Guangdong Provincial Key Laboratory of Environmental Pollution Control and Remediation Technology, School of Environmental Science and Engineering, Sun Yat-Sen University, Guangzhou, 510006, China.
Guangdong Provincial Key Laboratory of Environmental Pollution Control and Remediation Technology, School of Environmental Science and Engineering, Sun Yat-Sen University, Guangzhou, 510006, China.
J Environ Manage. 2023 Dec 15;348:119387. doi: 10.1016/j.jenvman.2023.119387. Epub 2023 Oct 23.
Labile organic carbon (LOC) input strongly affects soil organic matter (SOM) dynamics, including gains and losses. However, it is unclear how redox fluctuations regulate these processes of SOM decomposition and formation induced by LOC input. The objective of this study was to explore the impacts of LOC input on SOM turnover under different redox conditions. Soil samples were collected in a subtropical forest. A single pulse of C-labeled glucose (i.e., LOC) was applied to the soil. Soil samples were incubated for 40 days under three redox treatments, including aerobic, anoxic, and 10-day aerobic followed by 10-day anoxic conditions.

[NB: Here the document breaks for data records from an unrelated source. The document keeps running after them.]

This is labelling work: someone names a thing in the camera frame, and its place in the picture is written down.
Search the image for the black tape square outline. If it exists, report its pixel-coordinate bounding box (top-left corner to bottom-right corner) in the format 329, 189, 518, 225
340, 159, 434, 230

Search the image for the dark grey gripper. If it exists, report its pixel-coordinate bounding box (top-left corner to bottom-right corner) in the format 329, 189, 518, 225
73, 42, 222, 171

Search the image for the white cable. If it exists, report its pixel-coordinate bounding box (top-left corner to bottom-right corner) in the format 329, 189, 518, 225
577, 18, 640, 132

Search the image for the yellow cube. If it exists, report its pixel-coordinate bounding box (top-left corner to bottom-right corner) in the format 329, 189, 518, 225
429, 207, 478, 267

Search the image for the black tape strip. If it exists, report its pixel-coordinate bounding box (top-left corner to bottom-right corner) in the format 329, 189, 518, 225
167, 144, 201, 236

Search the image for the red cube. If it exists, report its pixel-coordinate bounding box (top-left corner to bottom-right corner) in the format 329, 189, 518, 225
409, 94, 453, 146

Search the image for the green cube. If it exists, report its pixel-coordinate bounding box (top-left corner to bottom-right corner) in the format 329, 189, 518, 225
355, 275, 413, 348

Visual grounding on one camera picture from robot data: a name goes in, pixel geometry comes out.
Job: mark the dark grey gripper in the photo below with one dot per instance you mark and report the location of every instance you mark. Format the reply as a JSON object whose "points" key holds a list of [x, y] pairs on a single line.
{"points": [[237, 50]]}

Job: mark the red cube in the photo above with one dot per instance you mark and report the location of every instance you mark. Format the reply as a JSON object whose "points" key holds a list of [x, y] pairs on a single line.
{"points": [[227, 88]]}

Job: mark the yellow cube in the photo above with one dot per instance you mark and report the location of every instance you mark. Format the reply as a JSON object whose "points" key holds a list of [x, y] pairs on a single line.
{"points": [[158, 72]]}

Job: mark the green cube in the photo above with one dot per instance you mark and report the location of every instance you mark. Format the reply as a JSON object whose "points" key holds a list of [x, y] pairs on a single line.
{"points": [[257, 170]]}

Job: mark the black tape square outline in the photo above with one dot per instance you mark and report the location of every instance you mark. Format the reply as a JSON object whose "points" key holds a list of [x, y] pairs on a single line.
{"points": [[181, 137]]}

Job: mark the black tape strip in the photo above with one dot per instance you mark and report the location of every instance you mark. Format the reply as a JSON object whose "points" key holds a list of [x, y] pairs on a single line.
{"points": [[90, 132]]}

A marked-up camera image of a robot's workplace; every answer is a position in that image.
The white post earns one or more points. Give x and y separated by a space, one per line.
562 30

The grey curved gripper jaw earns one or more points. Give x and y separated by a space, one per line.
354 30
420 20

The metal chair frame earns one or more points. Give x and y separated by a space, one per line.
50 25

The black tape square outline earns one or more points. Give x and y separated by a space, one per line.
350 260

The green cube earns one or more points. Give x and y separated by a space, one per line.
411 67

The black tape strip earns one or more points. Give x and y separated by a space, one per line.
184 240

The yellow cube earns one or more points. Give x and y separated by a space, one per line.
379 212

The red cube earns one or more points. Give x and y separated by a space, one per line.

Results showed that LOC input affected soil priming and C-SOM accumulation differently under distinct redox conditions by altering the activities of various microorganisms. C-PLFAs (phospholipid fatty acids) were analyzed to determine the role of microbial groups in SOM turnover. Increased activities of fungi and gram-positive bacteria (i.e., the K-strategists) by LOC input could ingest metabolites or residues of the r-strategists (e.g., gram-negative bacteria) to result in positive priming. Fungi could use gram-negative bacteria to stimulate priming intensity via microbial turnover in aerobic conditions first. Reduced activities of K-strategists as a result of the aerobic to anoxic transition decreased priming intensity. The difference in LOC retention in SOM under different redox conditions was mainly attributable to C-particulate organic carbon (C-POC) accumulation. Under aerobic conditions, fungi and gram-positive bacteria used derivatives from gram-negative bacteria to reduce newly formed POC. However, anoxic conditions were not conducive to the uptake of gram-negative bacteria by fungi and gram-positive bacteria, favoring SOM retention. This work indicated that redox-regulated microbial activities can control SOM decomposition and formation induced by LOC input. It is extremely valuable for understanding the contribution of soil affected by redox fluctuations to the carbon cycle.
不稳定有机碳(LOC)输入强烈影响土壤有机质(SOM)动态,包括增益和损耗。然而,尚不清楚氧化还原波动如何调节这些由 LOC 输入引起的 SOM 分解和形成过程。本研究的目的是探索 LOC 输入对不同氧化还原条件下 SOM 周转的影响。在亚热带森林中采集土壤样本。向土壤中施加单一脉冲的 C 标记葡萄糖(即 LOC)。在有氧、缺氧和 10 天有氧 followed by 10 天缺氧三种氧化还原处理下培养土壤样品 40 天。结果表明,LOC 输入通过改变各种微生物的活性,对不同氧化还原条件下的土壤激发和 C-SOM 积累产生不同的影响。分析 C-PLFAs(磷脂脂肪酸)以确定微生物群在 SOM 周转中的作用。LOC 输入增加真菌和革兰氏阳性菌(即 K-策略者)的活性,可以吞噬 r-策略者(如革兰氏阴性菌)的代谢物或残留物,从而导致正激发。真菌可以在有氧条件下首先通过微生物周转利用革兰氏阴性细菌来刺激激发强度。有氧到缺氧转变导致 K-策略者活性降低,降低了激发强度。不同氧化还原条件下 SOM 中 LOC 保留的差异主要归因于 C-颗粒有机碳(C-POC)的积累。在有氧条件下,真菌和革兰氏阳性菌利用革兰氏阴性细菌的衍生物来减少新形成的 POC。然而,缺氧条件不利于真菌和革兰氏阳性菌对革兰氏阴性细菌的吸收,有利于 SOM 的保留。这项工作表明,氧化还原调节的微生物活性可以控制由 LOC 输入引起的 SOM 分解和形成。这对于理解受氧化还原波动影响的土壤对碳循环的贡献具有极高的价值。